### WORK REQUEST
Write out the complete data exactly as written.

### INPUT DATA
'''

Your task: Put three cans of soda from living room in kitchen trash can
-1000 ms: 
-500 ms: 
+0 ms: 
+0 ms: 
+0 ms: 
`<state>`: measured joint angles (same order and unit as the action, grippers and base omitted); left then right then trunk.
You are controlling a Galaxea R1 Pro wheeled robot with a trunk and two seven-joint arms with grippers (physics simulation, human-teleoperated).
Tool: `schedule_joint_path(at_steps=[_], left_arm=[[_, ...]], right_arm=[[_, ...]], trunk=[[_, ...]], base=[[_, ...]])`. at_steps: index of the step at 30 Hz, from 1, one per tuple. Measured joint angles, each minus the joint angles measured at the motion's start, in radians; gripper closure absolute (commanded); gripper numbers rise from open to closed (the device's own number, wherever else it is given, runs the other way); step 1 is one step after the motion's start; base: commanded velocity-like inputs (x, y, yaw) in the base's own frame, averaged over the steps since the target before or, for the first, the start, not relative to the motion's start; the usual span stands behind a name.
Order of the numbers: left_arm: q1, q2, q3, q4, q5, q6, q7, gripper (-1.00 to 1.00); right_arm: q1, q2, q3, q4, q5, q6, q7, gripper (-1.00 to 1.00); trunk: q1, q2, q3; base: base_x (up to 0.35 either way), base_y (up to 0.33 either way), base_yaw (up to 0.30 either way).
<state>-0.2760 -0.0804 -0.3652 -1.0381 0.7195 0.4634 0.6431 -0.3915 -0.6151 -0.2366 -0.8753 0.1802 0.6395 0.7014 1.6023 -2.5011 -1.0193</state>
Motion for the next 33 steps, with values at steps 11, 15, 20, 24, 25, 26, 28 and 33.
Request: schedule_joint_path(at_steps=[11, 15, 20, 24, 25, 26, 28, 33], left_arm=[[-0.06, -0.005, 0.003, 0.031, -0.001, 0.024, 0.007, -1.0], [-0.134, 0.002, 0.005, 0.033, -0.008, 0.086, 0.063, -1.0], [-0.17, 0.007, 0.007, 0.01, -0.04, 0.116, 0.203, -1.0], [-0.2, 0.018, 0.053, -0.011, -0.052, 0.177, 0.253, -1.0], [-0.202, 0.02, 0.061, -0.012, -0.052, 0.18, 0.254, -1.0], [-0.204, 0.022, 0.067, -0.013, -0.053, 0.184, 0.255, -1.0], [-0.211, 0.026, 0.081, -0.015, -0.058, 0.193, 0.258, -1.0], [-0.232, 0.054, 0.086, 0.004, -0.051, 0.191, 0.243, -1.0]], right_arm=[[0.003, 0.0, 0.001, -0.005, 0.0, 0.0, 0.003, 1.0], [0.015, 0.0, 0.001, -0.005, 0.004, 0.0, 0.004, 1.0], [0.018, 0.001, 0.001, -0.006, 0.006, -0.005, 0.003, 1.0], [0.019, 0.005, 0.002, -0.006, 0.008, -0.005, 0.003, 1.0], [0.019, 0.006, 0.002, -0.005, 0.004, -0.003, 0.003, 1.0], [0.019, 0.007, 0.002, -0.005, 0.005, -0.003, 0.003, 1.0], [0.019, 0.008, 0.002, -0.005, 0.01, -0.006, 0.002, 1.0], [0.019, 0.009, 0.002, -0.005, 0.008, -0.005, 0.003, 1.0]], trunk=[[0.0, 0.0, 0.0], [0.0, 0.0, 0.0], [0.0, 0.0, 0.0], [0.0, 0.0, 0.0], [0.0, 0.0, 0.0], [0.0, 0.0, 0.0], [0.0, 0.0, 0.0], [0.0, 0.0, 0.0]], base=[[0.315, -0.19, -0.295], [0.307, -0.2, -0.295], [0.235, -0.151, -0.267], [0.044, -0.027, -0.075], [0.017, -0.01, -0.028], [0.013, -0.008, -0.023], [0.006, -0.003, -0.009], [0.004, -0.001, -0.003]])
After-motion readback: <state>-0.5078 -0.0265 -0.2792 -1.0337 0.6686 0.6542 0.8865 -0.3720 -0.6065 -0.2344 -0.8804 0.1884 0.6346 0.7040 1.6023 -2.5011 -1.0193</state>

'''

### EXPECTED OUTPUT
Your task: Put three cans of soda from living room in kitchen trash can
-1000 ms: 
-500 ms: 
+0 ms: 
+0 ms: 
+0 ms: 
`<state>`: measured joint angles (same order and unit as the action, grippers and base omitted); left then right then trunk.
You are controlling a Galaxea R1 Pro wheeled robot with a trunk and two seven-joint arms with grippers (physics simulation, human-teleoperated).
Tool: `schedule_joint_path(at_steps=[_], left_arm=[[_, ...]], right_arm=[[_, ...]], trunk=[[_, ...]], base=[[_, ...]])`. at_steps: index of the step at 30 Hz, from 1, one per tuple. Measured joint angles, each minus the joint angles measured at the motion's start, in radians; gripper closure absolute (commanded); gripper numbers rise from open to closed (the device's own number, wherever else it is given, runs the other way); step 1 is one step after the motion's start; base: commanded velocity-like inputs (x, y, yaw) in the base's own frame, averaged over the steps since the target before or, for the first, the start, not relative to the motion's start; the usual span stands behind a name.
Order of the numbers: left_arm: q1, q2, q3, q4, q5, q6, q7, gripper (-1.00 to 1.00); right_arm: q1, q2, q3, q4, q5, q6, q7, gripper (-1.00 to 1.00); trunk: q1, q2, q3; base: base_x (up to 0.35 either way), base_y (up to 0.33 either way), base_yaw (up to 0.30 either way).
<state>-0.2760 -0.0804 -0.3652 -1.0381 0.7195 0.4634 0.6431 -0.3915 -0.6151 -0.2366 -0.8753 0.1802 0.6395 0.7014 1.6023 -2.5011 -1.0193</state>
Motion for the next 33 steps, with values at steps 11, 15, 20, 24, 25, 26, 28 and 33.
Request: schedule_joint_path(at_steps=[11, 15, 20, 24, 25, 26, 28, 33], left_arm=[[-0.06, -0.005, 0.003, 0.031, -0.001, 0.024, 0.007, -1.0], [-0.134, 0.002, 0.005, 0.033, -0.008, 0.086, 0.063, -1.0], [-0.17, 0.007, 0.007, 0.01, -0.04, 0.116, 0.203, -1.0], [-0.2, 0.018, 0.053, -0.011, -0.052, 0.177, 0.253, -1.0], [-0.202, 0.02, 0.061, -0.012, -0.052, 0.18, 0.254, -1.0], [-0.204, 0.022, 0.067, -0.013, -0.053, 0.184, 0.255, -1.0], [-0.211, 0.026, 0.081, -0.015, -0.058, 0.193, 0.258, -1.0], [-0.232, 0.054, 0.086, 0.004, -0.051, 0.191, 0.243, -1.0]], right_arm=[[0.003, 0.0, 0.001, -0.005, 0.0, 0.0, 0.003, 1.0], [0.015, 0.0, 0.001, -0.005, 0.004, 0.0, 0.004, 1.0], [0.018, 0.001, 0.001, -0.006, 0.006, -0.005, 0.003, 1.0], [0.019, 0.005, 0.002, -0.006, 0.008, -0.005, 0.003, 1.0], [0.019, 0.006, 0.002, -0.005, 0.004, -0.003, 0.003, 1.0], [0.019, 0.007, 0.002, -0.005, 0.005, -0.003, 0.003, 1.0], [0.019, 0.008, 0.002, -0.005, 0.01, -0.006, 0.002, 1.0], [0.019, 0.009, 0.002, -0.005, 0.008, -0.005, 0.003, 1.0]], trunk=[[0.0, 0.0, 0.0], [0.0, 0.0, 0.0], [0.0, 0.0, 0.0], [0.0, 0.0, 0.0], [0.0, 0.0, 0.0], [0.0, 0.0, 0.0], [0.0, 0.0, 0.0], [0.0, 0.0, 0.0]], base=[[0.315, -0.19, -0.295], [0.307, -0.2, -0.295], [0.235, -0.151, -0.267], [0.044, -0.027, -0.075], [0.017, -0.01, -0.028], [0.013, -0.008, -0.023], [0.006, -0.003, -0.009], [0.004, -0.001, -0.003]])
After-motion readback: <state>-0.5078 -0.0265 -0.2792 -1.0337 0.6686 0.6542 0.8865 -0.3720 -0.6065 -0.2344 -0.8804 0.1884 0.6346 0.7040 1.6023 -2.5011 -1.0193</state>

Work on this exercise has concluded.